ACTIVITY =>
Using the listing below, extract each line that has the word "ring" in it.

RECORDED INFORMATION =>
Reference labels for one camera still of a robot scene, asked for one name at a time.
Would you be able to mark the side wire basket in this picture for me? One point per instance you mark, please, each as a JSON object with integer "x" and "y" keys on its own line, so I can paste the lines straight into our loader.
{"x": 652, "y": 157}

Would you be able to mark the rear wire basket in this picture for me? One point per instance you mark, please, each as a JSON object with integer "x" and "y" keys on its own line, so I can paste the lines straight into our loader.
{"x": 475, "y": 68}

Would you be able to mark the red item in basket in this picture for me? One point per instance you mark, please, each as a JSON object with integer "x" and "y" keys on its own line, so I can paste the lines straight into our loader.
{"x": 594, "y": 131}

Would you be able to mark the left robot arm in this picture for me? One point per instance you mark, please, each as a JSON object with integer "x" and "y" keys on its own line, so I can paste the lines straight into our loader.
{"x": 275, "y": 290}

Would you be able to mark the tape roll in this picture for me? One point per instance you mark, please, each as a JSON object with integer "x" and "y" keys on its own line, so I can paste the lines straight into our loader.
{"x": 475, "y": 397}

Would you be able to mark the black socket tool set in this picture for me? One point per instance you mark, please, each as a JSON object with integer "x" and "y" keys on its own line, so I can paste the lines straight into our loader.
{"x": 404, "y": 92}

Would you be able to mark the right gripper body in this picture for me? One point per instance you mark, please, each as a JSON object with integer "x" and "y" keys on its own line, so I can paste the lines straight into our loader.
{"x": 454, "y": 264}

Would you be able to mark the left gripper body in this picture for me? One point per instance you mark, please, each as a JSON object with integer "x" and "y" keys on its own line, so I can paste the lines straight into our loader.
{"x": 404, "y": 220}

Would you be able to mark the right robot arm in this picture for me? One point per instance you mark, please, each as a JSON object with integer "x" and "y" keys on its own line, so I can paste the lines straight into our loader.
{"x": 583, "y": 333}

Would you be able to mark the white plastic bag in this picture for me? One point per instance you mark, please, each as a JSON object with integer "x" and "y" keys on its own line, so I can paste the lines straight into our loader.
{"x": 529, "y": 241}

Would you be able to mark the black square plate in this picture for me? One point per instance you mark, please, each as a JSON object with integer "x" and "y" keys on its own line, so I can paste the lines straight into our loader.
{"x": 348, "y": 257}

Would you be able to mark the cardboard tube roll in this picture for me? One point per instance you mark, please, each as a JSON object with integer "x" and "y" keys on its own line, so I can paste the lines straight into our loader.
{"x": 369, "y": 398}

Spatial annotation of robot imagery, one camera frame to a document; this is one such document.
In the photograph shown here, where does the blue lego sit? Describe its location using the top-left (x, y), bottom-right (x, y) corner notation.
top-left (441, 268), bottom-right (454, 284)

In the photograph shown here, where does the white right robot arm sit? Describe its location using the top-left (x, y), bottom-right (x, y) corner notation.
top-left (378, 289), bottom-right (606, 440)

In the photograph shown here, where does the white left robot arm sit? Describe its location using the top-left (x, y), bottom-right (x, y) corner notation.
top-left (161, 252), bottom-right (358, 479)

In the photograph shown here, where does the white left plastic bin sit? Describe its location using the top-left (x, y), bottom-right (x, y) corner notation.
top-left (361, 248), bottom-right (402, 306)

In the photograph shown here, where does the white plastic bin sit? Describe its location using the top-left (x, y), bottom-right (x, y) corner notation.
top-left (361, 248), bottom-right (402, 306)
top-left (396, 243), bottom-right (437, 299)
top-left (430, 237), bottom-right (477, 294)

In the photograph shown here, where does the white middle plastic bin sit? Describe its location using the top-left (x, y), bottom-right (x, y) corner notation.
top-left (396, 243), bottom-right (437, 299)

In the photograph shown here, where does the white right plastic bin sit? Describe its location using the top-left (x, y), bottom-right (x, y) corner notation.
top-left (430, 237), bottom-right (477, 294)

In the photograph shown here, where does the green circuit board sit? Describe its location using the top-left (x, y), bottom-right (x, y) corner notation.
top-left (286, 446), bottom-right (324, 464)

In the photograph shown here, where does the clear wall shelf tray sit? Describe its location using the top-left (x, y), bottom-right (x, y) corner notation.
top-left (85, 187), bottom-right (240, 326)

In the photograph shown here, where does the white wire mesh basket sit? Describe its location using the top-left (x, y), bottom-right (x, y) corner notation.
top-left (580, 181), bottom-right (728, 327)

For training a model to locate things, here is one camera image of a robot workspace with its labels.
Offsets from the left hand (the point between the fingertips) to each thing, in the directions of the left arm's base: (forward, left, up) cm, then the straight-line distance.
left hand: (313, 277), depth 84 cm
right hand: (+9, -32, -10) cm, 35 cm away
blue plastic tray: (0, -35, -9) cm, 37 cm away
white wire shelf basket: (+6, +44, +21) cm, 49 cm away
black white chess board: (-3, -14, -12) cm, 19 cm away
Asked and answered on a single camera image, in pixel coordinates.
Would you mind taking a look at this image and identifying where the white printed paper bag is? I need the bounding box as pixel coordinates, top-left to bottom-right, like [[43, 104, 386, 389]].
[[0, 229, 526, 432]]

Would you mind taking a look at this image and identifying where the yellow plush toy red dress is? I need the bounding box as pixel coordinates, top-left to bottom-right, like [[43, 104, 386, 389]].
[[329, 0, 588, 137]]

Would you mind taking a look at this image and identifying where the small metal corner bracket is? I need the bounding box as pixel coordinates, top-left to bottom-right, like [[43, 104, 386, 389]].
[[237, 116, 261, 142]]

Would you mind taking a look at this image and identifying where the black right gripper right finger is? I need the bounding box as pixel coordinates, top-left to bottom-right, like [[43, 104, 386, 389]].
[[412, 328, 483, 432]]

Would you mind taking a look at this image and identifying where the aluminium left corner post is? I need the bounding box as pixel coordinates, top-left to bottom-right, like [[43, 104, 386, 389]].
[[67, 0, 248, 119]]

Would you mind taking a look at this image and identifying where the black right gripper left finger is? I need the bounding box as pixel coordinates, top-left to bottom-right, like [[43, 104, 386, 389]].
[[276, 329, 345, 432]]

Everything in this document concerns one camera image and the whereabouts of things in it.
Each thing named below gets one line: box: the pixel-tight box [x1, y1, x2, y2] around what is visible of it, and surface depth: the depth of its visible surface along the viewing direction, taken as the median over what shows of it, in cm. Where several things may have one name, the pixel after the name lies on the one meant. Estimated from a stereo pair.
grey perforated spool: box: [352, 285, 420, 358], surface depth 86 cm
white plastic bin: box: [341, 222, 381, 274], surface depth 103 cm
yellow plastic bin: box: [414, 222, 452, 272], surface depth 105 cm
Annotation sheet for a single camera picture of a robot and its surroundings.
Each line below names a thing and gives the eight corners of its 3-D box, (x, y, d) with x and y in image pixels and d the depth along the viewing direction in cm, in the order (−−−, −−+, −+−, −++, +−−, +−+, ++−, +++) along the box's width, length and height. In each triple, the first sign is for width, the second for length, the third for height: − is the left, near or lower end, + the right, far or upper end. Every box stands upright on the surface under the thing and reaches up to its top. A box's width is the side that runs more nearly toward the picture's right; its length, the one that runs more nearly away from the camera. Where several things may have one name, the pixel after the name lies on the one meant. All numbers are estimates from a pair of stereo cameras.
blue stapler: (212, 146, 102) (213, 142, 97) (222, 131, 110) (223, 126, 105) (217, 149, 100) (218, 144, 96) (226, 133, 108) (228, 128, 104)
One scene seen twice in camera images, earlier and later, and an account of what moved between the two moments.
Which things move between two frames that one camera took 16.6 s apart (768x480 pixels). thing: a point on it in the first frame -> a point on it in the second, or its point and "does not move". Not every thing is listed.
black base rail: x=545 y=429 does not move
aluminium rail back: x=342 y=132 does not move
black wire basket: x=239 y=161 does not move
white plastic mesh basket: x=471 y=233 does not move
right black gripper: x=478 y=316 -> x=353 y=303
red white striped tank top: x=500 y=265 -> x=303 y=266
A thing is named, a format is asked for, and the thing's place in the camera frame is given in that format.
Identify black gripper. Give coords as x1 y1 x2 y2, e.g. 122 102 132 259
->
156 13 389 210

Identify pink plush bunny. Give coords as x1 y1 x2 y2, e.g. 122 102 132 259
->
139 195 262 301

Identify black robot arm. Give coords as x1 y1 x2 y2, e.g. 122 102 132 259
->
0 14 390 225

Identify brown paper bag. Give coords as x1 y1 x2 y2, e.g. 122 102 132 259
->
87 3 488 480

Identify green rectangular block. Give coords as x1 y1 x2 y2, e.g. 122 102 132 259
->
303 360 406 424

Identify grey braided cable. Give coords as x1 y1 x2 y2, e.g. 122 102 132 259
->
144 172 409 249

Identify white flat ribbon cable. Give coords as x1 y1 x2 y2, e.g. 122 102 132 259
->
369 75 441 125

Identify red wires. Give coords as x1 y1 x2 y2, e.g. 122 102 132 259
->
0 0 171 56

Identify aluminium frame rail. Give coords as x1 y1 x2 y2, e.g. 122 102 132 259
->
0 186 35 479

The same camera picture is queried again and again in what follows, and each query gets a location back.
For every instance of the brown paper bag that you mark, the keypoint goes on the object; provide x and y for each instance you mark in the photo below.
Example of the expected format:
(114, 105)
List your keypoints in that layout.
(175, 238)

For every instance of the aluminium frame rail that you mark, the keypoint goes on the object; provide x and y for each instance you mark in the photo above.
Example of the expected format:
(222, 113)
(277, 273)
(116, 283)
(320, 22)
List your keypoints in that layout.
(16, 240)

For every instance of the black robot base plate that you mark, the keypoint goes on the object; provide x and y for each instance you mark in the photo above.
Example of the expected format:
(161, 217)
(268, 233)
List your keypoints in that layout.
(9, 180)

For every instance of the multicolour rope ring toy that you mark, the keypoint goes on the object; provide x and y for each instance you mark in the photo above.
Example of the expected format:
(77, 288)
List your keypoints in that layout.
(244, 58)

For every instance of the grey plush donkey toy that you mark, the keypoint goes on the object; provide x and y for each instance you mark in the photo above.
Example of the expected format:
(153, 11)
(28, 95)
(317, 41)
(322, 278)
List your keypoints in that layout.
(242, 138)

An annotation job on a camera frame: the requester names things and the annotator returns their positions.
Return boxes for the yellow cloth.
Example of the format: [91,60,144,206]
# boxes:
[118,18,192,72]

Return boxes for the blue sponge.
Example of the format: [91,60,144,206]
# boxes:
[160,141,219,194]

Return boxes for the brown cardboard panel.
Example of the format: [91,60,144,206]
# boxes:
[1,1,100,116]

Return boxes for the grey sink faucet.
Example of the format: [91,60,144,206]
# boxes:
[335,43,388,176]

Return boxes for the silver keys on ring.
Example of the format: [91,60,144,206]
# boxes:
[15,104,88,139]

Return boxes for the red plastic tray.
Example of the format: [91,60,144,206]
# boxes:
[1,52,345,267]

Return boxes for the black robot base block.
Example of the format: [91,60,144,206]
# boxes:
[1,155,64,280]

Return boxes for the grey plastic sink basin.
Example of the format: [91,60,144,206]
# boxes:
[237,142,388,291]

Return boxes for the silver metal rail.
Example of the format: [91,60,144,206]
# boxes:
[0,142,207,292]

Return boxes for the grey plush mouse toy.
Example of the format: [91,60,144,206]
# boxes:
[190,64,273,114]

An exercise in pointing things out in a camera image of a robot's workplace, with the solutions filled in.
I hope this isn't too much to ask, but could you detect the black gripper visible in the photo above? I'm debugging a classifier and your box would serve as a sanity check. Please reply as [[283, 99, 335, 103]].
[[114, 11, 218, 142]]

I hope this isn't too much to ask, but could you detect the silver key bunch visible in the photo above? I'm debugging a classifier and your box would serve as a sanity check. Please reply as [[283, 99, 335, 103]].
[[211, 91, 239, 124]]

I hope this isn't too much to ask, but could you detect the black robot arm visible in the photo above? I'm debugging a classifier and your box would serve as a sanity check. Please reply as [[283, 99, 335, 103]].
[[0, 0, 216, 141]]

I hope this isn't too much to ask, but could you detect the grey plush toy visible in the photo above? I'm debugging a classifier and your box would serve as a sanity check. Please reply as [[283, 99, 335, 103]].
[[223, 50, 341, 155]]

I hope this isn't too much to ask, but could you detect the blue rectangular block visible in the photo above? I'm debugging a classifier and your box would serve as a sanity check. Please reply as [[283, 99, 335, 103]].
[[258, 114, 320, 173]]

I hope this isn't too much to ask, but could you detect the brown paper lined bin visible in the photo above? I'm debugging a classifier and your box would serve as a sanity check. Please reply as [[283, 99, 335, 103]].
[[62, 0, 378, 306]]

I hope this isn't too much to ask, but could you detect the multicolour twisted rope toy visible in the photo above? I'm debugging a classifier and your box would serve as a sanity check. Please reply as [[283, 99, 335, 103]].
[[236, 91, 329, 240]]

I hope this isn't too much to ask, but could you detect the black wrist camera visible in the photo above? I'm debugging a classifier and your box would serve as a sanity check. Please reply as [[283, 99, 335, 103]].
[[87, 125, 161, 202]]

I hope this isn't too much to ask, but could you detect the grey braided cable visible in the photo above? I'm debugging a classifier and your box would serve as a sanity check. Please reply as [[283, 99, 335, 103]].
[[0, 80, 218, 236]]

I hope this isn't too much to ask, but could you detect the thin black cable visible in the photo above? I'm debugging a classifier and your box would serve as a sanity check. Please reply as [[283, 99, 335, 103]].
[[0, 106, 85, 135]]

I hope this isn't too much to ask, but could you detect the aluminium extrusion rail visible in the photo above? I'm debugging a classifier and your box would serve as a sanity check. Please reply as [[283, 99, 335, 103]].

REPLY =>
For every instance of the multicolour rope ring toy that you mark, the keypoint goes on the object; provide x and y for each instance you mark in the photo above.
Return boxes for the silver keys on ring.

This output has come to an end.